*YOUR ASSIGNMENT:* Keep the text of the data exactly as it is and omit each picture from the copy.

*INFORMATION SHOWN:*
--

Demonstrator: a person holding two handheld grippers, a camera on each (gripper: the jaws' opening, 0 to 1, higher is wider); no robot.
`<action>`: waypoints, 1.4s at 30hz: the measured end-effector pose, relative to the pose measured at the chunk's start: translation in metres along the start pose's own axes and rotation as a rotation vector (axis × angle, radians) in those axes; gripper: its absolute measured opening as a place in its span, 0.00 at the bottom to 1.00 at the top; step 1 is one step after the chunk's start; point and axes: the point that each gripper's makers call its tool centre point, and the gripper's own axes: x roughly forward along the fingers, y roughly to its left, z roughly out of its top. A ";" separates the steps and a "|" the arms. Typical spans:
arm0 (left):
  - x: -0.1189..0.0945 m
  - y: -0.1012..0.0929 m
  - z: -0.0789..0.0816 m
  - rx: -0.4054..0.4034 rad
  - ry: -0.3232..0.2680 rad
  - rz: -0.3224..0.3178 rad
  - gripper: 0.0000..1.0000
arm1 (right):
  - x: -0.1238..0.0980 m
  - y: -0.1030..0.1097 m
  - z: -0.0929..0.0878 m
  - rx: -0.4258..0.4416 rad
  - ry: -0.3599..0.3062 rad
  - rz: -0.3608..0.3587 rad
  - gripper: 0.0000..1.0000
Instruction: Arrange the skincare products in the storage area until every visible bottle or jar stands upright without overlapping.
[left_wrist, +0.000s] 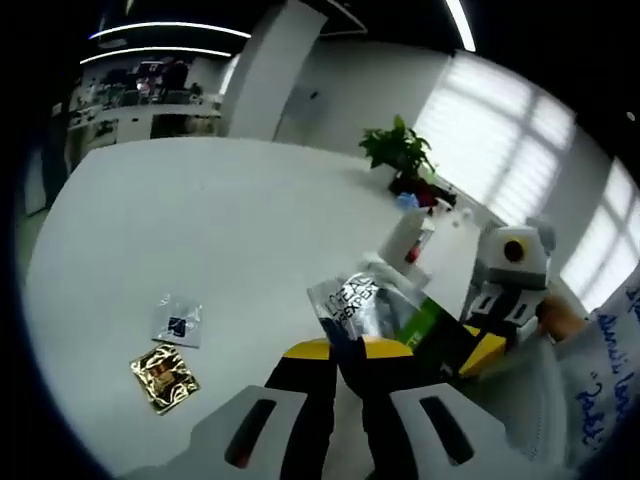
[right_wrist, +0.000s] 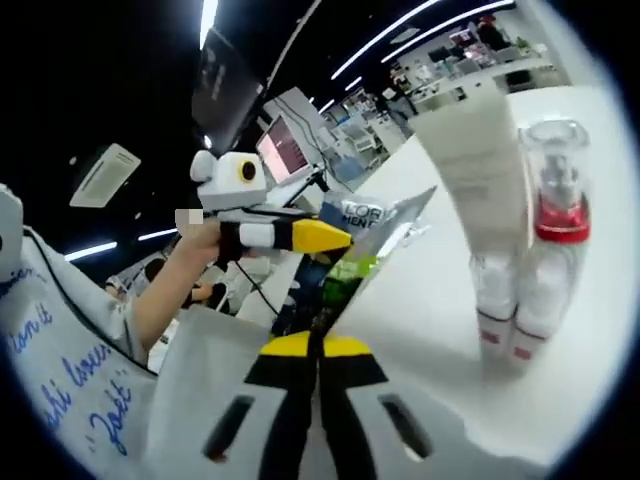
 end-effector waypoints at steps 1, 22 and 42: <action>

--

*RESULT:*
Demonstrator: a person holding two handheld grippers, a camera on each (gripper: the jaws' opening, 0 to 1, higher is wider); no robot.
`<action>`: waypoints, 1.4s at 30hz: the measured end-effector pose, relative to the pose measured at the chunk's start: translation in metres along the start pose's own axes and rotation as a rotation vector (axis × angle, radians) in those axes; gripper: its absolute measured opening as a place in its span, 0.00 at the bottom to 1.00 at the top; step 1 is one step after the chunk's start; point and axes: the point that each gripper's makers call its tool centre point, and the gripper's own axes: x roughly forward along the fingers, y roughly to its left, z roughly out of its top. A ";" separates the steps and a "|" the arms. Typical spans:
arm0 (left):
  - x: -0.1189..0.0945 m
  - y: -0.1012..0.0929 m
  - z: -0.0789..0.0816 m
  - rx: -0.4054..0.4034 rad
  - ry: -0.3232..0.2680 rad
  - rz: -0.3224..0.3178 rad
  - gripper: 0.0000..1.0000
arm1 (right):
  - x: -0.1238..0.0980 m
  - y: -0.1030..0.1097 m
  - z: -0.0929..0.0878 m
  - rx: -0.4258..0.4416 rad
  - ry: -0.3599..0.3062 rad
  - rz: -0.3608..0.3587 rad
  - gripper: 0.0000..1.0000
Instruction: Arrange the skincare products in the storage area until every visible bottle or jar stands upright without overlapping.
[left_wrist, +0.000s] 
[right_wrist, +0.000s] 
 end-effector waypoints at steps 1, 22 and 42: <action>

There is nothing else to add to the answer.